◆ WHAT YOU WILL DO ◆
In the records below, begin at the line that has "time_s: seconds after" and stop after the line that has "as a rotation"; quote those lines verbatim and nothing more.

◆ RECORDS SHOWN ◆

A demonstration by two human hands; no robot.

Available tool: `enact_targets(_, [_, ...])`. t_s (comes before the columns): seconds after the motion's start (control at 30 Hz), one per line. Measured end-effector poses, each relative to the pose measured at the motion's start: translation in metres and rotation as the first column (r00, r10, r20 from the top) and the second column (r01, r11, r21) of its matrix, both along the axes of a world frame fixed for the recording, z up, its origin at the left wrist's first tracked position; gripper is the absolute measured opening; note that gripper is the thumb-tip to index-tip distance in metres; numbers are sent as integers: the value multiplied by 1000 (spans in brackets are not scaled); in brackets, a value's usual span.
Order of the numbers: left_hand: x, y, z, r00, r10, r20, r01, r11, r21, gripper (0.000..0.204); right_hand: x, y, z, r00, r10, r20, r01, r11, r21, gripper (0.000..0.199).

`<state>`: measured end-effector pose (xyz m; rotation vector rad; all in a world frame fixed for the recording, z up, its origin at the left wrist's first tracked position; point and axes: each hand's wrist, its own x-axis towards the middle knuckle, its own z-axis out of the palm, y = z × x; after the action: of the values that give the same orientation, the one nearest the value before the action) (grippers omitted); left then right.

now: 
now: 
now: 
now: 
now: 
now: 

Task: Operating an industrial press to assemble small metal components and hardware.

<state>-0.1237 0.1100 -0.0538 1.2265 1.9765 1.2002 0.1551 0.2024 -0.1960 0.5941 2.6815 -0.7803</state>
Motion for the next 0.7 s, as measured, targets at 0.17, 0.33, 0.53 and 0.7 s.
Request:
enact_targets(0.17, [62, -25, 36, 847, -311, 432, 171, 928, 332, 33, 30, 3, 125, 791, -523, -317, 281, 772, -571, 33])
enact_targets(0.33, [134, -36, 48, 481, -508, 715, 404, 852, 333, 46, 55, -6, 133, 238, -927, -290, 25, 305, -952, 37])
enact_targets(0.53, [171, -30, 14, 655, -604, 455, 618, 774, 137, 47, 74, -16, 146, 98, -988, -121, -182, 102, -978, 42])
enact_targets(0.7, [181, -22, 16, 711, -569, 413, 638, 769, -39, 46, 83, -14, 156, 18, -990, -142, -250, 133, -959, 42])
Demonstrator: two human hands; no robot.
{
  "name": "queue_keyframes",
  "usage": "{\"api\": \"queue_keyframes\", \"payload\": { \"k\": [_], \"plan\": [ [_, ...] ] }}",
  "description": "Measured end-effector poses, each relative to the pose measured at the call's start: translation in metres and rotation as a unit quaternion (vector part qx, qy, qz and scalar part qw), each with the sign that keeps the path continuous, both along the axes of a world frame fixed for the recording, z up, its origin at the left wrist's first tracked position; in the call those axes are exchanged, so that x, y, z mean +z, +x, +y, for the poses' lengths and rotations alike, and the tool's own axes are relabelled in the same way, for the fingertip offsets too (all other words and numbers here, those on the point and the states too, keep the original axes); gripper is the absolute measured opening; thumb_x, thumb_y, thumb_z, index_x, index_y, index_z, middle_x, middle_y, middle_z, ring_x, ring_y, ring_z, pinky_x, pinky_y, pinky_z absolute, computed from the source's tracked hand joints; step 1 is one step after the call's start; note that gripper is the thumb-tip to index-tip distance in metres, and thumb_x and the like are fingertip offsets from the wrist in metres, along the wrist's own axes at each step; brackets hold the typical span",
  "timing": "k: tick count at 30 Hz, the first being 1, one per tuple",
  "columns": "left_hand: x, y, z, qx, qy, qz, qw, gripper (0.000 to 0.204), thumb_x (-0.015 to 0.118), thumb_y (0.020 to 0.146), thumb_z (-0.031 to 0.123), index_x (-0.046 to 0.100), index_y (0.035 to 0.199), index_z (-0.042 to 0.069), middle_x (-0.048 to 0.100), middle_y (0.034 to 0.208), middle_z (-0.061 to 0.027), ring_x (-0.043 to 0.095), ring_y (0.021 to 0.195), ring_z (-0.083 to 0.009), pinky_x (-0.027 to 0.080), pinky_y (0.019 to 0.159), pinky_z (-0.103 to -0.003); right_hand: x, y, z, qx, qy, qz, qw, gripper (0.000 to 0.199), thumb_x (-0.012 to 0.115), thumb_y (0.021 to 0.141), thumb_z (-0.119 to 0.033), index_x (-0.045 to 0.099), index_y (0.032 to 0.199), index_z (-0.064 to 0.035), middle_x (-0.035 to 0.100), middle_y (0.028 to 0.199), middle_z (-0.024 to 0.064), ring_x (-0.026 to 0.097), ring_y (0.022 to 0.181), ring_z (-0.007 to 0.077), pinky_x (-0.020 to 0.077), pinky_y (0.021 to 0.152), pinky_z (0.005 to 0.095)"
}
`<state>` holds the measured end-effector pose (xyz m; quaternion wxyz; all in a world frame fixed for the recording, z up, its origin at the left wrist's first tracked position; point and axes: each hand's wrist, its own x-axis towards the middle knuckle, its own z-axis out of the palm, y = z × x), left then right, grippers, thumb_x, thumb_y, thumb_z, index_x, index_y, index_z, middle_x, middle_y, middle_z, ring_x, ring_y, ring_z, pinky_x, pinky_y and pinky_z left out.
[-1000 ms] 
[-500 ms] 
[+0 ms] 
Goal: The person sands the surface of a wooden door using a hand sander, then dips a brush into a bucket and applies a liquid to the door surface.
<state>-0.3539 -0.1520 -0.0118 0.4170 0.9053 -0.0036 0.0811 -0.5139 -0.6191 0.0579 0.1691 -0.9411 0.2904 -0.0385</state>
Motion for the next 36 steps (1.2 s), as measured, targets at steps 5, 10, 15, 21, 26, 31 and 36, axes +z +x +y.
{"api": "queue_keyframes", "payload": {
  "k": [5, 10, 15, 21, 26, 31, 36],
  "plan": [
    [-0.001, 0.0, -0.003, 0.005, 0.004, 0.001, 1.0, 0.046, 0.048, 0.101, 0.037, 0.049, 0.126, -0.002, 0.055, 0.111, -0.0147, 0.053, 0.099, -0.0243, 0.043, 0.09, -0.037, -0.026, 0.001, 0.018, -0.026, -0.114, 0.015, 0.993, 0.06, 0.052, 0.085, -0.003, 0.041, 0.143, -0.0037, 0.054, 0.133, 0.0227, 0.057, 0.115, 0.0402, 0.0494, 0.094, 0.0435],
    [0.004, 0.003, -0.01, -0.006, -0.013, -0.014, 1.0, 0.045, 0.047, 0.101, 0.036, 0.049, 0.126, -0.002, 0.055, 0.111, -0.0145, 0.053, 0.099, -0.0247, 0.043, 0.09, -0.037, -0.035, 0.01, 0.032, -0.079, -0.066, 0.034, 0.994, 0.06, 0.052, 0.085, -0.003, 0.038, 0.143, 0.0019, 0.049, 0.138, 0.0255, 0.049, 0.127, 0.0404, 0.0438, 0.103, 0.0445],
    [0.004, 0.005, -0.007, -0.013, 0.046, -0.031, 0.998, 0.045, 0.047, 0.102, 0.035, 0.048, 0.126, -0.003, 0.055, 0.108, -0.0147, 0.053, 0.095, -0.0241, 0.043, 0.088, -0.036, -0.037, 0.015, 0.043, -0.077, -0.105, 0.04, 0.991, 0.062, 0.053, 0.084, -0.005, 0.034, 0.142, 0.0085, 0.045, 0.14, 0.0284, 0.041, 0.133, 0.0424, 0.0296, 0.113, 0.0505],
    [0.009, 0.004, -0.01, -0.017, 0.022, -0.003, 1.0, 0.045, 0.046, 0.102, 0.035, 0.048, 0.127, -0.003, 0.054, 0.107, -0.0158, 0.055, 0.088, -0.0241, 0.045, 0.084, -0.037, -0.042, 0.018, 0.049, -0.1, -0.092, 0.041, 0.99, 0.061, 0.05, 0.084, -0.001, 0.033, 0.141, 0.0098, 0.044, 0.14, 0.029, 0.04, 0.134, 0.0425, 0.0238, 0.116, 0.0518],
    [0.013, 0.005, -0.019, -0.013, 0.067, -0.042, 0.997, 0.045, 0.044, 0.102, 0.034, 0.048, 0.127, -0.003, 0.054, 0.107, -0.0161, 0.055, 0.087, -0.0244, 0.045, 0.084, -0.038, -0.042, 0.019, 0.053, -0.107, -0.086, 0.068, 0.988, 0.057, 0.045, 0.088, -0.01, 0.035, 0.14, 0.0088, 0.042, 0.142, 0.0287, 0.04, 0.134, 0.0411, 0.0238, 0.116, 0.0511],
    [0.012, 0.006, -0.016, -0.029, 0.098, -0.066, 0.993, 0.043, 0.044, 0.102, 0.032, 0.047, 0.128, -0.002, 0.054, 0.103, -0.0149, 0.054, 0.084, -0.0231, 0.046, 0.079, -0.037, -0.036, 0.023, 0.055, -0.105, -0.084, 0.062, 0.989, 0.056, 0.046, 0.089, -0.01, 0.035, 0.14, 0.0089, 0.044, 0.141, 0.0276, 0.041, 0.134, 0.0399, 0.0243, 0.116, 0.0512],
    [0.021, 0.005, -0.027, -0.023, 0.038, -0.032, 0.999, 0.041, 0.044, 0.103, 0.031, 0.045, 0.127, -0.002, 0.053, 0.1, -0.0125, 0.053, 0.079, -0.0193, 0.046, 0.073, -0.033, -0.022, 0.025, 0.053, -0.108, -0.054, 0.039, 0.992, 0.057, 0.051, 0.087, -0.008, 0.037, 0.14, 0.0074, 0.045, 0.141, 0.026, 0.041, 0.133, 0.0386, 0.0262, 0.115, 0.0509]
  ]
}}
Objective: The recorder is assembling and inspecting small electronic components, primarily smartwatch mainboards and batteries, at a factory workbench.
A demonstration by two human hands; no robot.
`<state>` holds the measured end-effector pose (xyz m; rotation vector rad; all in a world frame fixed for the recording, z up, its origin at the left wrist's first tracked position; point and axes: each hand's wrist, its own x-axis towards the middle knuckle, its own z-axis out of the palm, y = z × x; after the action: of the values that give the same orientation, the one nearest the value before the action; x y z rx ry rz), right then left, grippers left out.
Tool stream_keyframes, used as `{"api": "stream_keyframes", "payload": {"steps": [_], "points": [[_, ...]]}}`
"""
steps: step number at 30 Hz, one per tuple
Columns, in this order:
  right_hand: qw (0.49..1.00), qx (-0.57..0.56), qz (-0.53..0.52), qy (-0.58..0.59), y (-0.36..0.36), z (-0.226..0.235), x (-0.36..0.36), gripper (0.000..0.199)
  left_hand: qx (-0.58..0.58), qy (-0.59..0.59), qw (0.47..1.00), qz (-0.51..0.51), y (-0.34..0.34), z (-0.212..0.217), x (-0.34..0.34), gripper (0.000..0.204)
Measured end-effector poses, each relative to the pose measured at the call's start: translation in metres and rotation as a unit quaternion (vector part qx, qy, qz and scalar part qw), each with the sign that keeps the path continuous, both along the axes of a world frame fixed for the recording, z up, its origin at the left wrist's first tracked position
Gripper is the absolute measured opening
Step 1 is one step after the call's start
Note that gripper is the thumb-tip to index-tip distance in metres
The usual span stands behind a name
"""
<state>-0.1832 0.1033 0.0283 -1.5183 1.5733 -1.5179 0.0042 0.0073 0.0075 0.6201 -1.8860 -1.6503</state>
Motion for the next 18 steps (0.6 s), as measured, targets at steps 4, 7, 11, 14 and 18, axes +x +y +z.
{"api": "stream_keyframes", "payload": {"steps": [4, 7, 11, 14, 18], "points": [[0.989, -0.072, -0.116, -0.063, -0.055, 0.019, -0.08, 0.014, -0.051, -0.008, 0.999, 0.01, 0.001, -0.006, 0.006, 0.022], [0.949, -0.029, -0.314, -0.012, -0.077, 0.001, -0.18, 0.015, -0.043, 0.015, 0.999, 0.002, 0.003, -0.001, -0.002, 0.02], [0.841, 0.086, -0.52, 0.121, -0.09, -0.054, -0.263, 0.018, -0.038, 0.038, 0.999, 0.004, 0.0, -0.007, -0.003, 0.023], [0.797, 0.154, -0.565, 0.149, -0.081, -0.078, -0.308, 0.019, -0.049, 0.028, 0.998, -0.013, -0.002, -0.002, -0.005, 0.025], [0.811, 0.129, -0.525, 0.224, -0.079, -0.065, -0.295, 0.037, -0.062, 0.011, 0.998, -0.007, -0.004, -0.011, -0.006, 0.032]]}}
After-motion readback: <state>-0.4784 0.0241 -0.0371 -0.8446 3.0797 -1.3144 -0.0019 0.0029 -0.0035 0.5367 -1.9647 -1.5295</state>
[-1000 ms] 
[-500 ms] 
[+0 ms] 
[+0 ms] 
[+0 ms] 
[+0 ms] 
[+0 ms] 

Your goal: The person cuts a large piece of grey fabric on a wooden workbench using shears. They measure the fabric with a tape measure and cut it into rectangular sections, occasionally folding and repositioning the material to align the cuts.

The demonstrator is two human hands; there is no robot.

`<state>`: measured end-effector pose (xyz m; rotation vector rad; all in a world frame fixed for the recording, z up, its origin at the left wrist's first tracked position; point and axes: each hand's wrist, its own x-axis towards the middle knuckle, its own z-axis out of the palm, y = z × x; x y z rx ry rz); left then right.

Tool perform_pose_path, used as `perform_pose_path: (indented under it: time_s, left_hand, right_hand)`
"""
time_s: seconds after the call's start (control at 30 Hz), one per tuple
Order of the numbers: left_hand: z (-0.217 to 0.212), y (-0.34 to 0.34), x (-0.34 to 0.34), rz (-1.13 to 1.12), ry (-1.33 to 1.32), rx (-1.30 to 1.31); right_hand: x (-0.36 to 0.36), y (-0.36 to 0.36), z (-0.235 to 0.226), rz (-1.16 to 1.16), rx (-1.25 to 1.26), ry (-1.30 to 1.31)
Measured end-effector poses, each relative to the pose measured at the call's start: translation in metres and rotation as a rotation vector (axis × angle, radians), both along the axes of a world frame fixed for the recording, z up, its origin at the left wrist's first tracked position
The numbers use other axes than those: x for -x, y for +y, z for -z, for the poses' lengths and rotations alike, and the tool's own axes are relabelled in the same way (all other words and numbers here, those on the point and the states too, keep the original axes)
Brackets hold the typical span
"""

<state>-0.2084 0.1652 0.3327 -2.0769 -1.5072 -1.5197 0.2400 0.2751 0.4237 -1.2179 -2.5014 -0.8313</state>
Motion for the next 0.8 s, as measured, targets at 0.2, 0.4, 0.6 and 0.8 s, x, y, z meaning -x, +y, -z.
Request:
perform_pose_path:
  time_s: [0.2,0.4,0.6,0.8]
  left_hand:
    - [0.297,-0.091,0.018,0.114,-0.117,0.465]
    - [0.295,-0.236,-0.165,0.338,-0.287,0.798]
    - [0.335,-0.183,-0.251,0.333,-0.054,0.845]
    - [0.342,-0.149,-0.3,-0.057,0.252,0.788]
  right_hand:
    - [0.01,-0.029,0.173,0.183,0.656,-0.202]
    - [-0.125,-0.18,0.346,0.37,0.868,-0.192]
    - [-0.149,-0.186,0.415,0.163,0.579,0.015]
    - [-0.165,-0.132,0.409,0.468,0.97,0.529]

◆ ANSWER SECTION ◆
time_s: seconds after the call's start (control at 30 Hz), one per tuple
Order of the numbers: left_hand: z (-0.217 to 0.212), y (-0.34 to 0.34), x (-0.34 to 0.34), rz (-1.13 to 1.12), ry (-1.33 to 1.32), rx (-1.30 to 1.31); right_hand: x (-0.36 to 0.36), y (-0.36 to 0.36), z (-0.235 to 0.226), rz (-1.16 to 1.16), rx (-1.25 to 1.26), ry (-1.30 to 1.31)
Measured end-effector poses, each relative to the pose measured at the call's start: translation in metres and rotation as a rotation vector (axis × angle, radians), both along the axes of a world frame fixed for the recording, z up, its origin at the left wrist's first tracked position

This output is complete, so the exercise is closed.